As a father and son, Mike and Joe Halaska resemble each other in more ways than one. Still, Mike, a career firefighter, never expected that his son, who studied kinesiology in college, would also join the fire service, much less work in the same department.

In late 2012, Joe landed a job with the Richfield Fire Department, where Mike had logged 26 years. They labored alongside one another, though not on the same crews, up until Mike retired on March 29.

Firefighting tends to “get in the blood,” and larger fire departments often see multiple family members in the ranks, but it’s the only time it’s happened in the Richfield Fire Department’s 76-year history.

Richfield fire chief Wayne Kewitsch said it has to do with the fact that the business is highly competitive, especially in this state.
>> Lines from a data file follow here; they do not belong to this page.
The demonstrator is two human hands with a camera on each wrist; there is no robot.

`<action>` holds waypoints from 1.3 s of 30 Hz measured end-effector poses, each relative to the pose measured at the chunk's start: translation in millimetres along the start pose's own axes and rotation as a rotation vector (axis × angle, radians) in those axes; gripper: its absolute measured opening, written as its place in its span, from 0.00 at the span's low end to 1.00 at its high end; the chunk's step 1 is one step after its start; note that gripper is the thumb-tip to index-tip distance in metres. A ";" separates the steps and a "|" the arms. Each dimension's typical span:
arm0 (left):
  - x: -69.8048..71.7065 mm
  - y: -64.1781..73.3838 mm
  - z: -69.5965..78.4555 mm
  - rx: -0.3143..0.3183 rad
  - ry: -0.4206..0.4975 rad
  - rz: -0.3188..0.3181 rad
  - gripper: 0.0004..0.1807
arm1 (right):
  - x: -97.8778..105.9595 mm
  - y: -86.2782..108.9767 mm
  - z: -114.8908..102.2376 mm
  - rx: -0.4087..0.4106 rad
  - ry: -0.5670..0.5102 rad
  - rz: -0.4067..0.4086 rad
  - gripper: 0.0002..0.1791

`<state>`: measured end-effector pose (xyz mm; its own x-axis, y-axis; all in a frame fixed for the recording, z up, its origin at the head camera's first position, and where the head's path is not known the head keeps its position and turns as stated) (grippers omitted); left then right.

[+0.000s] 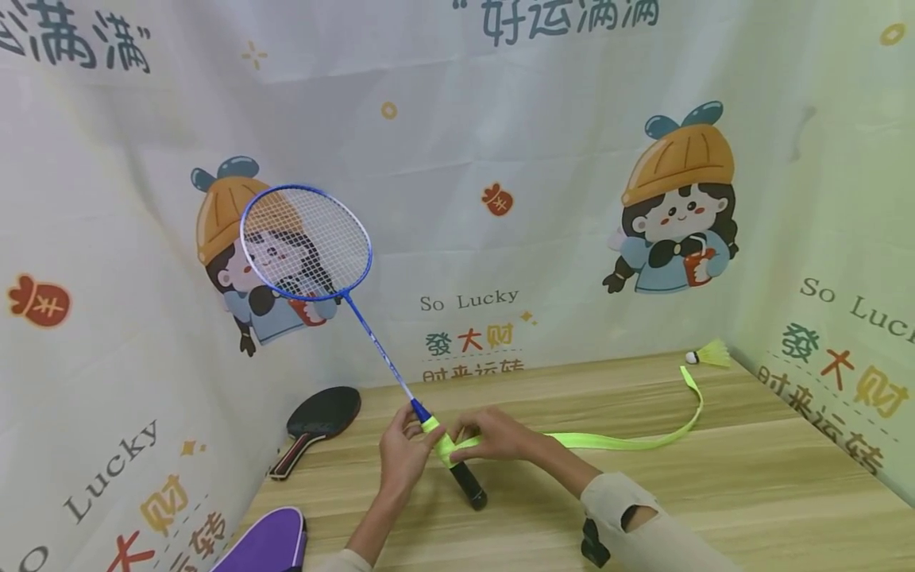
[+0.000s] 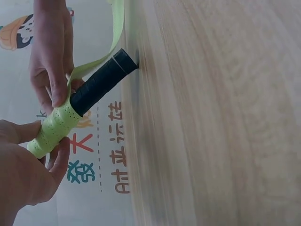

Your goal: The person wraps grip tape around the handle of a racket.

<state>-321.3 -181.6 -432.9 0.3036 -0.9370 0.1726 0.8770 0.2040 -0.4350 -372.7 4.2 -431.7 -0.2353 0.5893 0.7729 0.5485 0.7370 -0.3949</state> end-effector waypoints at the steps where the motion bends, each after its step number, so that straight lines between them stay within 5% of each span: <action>1: 1.3 0.1 0.1 -0.006 -0.005 0.002 0.29 | 0.2 0.4 0.9 0.003 -0.009 -0.014 0.13; 11: 7.0 -1.9 1.2 -0.062 0.019 -0.055 0.28 | 8.0 4.7 3.5 -0.006 -0.007 -0.061 0.13; 23: 9.1 -1.1 2.9 0.048 0.041 -0.126 0.37 | 2.6 1.0 1.1 0.026 0.023 -0.127 0.15; 30: 11.0 0.1 2.7 -0.035 -0.011 -0.071 0.35 | 0.8 0.0 -2.8 0.007 0.015 -0.152 0.14; 39: 8.1 1.4 7.0 -0.001 0.027 -0.061 0.28 | -4.1 -1.1 -5.8 -0.017 -0.014 -0.076 0.12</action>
<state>-315.0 -187.0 -425.9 0.2399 -0.9549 0.1752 0.8931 0.1463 -0.4254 -367.7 -0.9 -431.6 -0.2874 0.5368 0.7932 0.5426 0.7737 -0.3270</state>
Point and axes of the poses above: each hand's wrist, its own y-axis away from the middle knuckle, its own x-axis out of the back of the hand, z = x × y, the point moved 2 cm from there along -y, towards the middle knuckle, and after that the axes turned 2 degrees about -x, right-handed, at the moved point
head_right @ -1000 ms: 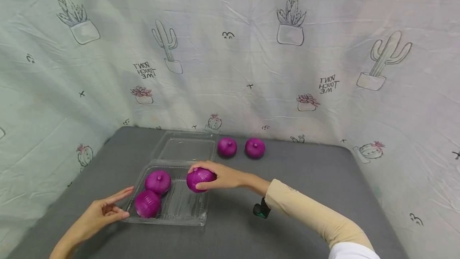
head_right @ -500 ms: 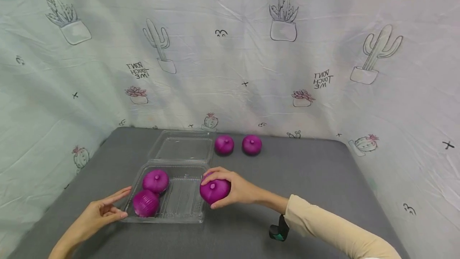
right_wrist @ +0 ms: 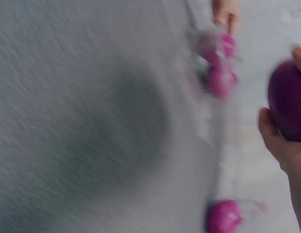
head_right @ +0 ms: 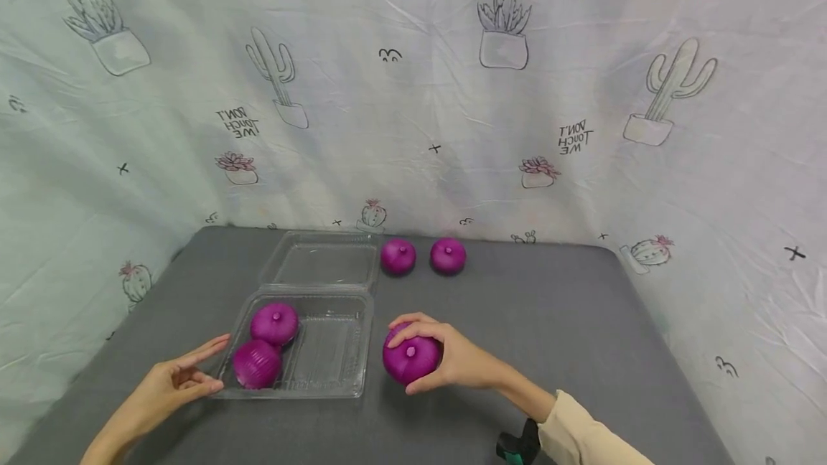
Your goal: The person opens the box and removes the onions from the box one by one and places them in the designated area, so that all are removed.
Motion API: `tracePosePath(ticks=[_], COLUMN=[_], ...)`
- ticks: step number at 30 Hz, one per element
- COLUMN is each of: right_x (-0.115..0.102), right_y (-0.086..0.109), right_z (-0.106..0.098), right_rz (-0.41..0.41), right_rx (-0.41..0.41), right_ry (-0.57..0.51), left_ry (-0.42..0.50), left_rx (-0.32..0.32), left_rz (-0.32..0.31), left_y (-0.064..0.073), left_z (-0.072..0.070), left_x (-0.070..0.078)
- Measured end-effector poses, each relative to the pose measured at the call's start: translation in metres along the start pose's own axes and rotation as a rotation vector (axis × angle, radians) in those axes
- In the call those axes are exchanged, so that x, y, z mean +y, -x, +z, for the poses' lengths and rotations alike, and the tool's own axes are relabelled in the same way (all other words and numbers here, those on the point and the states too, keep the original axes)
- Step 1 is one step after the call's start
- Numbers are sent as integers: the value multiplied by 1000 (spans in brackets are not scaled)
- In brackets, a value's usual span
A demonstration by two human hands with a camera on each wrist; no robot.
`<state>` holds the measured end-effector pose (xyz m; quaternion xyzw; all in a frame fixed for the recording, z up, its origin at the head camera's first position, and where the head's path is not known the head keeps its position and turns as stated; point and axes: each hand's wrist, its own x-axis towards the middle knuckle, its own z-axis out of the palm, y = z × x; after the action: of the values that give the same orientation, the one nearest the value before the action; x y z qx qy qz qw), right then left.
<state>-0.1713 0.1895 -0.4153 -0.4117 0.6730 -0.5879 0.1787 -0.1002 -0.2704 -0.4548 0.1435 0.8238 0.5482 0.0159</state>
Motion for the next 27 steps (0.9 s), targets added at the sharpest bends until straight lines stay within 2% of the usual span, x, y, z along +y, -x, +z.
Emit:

The Richfield Fire Department has 24 firefighters, plus a chief and an assistant chief. Anytime the department has an opening, as many as 150 applications pour in. So it’s unique that Joe “got here on his own right,” Kewitsch said.

The senior Halaska “has always been a great firefighter, steady and solid. We see the same traits in his son,” Kewitsch said.

Besides that, both men are “good-natured and they share a love of life. They get along well with everyone at the department,” Kewitsch said.

Mike Halaska, 57, started his career in Brainerd at the prompting of a friend, Denny Bollig, who long served the city’s fire department.

Part of the draw for him was just the desire to help people. Mike also enjoyed the teamwork aspect and the department’s familial atmosphere. Everyone works 24-hour shifts, so they get to know each other, and their families, too, he said.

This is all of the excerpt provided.